Exercise directions>
Would you please restate all of the data exactly?

Collected data>
^^^^
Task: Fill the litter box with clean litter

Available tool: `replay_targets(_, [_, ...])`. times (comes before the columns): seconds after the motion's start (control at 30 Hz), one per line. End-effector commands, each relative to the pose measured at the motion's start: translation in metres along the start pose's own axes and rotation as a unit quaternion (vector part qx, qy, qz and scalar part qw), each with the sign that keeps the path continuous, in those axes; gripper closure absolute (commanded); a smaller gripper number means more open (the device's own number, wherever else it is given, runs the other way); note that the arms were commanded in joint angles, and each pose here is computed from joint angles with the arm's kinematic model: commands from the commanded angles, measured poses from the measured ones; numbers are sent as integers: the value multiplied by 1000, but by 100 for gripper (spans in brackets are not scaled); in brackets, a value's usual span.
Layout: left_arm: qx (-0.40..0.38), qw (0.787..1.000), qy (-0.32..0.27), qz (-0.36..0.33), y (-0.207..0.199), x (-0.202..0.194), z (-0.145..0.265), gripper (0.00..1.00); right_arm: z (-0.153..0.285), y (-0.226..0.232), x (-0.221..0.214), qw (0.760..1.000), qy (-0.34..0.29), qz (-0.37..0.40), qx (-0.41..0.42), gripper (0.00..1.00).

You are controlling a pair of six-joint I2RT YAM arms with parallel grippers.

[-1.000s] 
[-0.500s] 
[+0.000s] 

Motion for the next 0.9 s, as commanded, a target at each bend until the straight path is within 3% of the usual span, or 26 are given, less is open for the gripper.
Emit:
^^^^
Solution to this task>
Task: Fill the litter box with clean litter

Available tool: `replay_targets(_, [_, ...])`. times (comes before the columns): seconds after the motion's start (control at 30 Hz), one per line. End-effector commands, each relative to the pose measured at the motion's start: translation in metres along the start pose's own axes and rotation as a unit quaternion (vector part qx, qy, qz and scalar part qw), each with the sign that keeps the path continuous, in those axes; gripper closure absolute (commanded); a smaller gripper number means more open (the device's own number, wherever else it is given, runs the other way); note that the arms were commanded in joint angles, and each pose here is computed from joint angles with the arm's kinematic model: commands from the commanded angles, measured poses from the measured ones; numbers are sent as integers: the value multiplied by 1000, but by 100 for gripper (spans in brackets are not scaled); in brackets, a value's usual span.
Layout: left_arm: qx (-0.40..0.38), qw (0.787..1.000), qy (-0.32..0.27), qz (-0.36..0.33), y (-0.207..0.199), x (-0.202..0.194), z (-0.145..0.265), gripper (0.00..1.00); right_arm: z (-0.153..0.285), y (-0.226..0.232), x (-0.221..0.214), qw (0.760..1.000), qy (-0.34..0.29), qz (-0.37..0.40), qx (-0.41..0.42), gripper (0.00..1.00).

You are controlling a pair of six-joint I2RT YAM arms with parallel grippers.

[-1.000s] 
[-0.500s] 
[+0.000s] 

Motion for the next 0.9 s, as commanded, a target at each bend until the straight path is within 3% of the usual span, or 26 are given, less is open for the gripper.
Emit:

A complete answer has now been given to the exercise.